The main text is Computational and Inferential Thinking, The Foundations of Data Science by Ani Adhikari and John DeNero with contributions by David Wagner and Henry Milner. It is available for free in an interactive online version at: https://www.inferentialthinking.com/chapters/intro.html. We have supplemented the text with readings created specifically for midshipmen. As well, bring your computer to class each day.
Online Textbook: Computational and Inferential Thinking: The Foundations of Data Science
Lessons Link: Spring 2024 Data Science for Decision Making ⭐★★★★⭐
Reference Sheet: Basic Lines of Code
Installing Python: Python Installation Instructions
Spring 2024 Course Policy Statement: Information about the Course
Welcome to SM208 Data Science for Decision Makers (formerly known as SM219 Introduction to Statistics), in MI006, at the U.S. Naval Academy. We will be learning how statistics can be used to support decision making.

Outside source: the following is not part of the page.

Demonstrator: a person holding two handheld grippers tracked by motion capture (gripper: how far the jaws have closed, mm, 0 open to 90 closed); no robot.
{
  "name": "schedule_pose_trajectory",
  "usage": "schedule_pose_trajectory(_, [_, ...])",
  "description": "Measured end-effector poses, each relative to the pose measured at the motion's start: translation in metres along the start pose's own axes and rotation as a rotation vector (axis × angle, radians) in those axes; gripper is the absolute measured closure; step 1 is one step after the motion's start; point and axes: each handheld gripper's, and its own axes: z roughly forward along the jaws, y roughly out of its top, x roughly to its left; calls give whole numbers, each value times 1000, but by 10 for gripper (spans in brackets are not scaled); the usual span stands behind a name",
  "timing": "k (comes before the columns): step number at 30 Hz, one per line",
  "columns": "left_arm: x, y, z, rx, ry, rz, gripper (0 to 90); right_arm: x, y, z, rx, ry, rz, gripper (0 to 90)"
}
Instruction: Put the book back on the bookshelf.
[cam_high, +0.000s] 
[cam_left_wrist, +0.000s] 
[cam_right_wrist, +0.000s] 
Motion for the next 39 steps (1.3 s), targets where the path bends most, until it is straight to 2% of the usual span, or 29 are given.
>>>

This is in line with recommendations made by the 2016 GAISE College Report, endorsed by the American Statistical Association. It is also a direct response to remarks by our Superintendent, Vice Admiral Sean Buck, who encouraged us to develop a data science curriculum to make midshipmen more effective officers. The material in this course is based off pioneering work in the Data8 program at U.C. Berkeley but we have modified their curriculum to adapt to the needs of the Naval Academy, the Navy and the Marine Corps. Our curriculum development efforts have been supported by two generous grants from the Office of Naval Research.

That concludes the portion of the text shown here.